▶ Exercise directions: Reproduce exactly the lines of the material beneath, from the line that contains "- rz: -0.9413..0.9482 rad" to the line that contains "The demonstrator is", both included, and no other lines.

▶ Material provided:
________________________

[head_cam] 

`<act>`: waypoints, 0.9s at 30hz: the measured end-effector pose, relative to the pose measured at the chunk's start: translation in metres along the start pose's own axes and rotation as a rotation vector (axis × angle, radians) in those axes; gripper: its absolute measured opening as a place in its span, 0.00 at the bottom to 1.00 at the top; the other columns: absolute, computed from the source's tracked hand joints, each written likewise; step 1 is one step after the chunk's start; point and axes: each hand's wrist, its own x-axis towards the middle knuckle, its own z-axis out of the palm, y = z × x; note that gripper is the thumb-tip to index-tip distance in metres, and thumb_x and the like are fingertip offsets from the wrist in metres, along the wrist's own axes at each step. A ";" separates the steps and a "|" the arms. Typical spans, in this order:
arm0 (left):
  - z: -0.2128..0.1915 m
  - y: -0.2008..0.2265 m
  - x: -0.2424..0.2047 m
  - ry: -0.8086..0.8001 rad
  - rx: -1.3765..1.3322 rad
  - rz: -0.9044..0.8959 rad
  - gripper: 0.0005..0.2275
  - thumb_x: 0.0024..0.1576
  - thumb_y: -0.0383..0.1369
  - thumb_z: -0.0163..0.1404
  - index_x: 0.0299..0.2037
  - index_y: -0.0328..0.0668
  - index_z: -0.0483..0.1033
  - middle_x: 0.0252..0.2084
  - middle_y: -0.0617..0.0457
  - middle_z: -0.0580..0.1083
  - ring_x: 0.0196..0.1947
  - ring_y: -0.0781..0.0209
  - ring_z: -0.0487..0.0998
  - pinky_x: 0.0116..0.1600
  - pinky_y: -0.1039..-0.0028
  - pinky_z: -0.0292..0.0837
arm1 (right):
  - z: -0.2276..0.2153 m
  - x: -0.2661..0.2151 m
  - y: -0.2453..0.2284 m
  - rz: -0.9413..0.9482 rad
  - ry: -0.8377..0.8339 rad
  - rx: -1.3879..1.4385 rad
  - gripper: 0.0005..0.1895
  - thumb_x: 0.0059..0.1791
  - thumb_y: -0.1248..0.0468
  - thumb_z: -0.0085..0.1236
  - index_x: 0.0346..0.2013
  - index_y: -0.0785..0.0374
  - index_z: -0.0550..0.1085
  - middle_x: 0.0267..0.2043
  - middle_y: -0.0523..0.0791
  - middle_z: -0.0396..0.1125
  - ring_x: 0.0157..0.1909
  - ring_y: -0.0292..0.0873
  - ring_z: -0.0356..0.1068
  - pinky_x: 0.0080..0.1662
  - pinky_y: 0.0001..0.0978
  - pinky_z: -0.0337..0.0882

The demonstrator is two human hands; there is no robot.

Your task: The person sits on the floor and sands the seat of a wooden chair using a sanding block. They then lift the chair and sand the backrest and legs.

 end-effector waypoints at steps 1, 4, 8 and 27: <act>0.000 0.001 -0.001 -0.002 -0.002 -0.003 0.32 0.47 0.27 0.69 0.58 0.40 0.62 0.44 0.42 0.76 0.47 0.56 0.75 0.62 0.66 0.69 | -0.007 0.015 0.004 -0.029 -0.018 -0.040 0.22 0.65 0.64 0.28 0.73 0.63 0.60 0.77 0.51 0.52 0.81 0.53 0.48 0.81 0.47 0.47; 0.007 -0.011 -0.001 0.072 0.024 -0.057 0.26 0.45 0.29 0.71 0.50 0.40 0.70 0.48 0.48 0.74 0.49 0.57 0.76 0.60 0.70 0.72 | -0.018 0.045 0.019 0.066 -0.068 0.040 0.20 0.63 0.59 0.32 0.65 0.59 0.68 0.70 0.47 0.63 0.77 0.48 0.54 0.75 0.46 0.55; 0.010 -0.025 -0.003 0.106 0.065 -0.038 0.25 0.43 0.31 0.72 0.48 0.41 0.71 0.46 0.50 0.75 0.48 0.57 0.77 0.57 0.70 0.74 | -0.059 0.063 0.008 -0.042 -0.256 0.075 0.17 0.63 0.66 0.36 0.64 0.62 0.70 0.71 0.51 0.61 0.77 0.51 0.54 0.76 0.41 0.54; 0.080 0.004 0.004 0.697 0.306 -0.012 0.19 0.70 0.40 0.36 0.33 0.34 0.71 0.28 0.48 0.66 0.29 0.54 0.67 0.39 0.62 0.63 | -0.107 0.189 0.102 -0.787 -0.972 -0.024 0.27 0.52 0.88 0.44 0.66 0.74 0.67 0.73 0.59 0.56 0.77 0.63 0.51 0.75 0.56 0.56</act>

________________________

▶ Exercise result:
  - rz: -0.9413..0.9482 rad
  - ry: -0.8377..0.8339 rad
  - rx: -1.3879..1.4385 rad
  - gripper: 0.0005..0.1895
  - thumb_x: 0.0059..0.1791
  - thumb_y: -0.1248..0.0468
  - thumb_z: -0.0085..0.1236
  - index_x: 0.0346..0.2013
  - index_y: -0.0785..0.0374
  - index_z: -0.0550..0.1085
  - middle_x: 0.0267..0.2043
  - middle_y: -0.0523..0.0791
  - middle_z: -0.0396..0.1125
  - ring_x: 0.0157..0.1909
  - ring_y: -0.0292..0.0873
  - ring_z: -0.0356..0.1068
  - pinky_x: 0.0080..0.1662
  - pinky_y: 0.0001..0.0978
  - pinky_z: -0.0337..0.0882

The demonstrator is two human hands; there is no robot.

No more is needed to finish this exercise.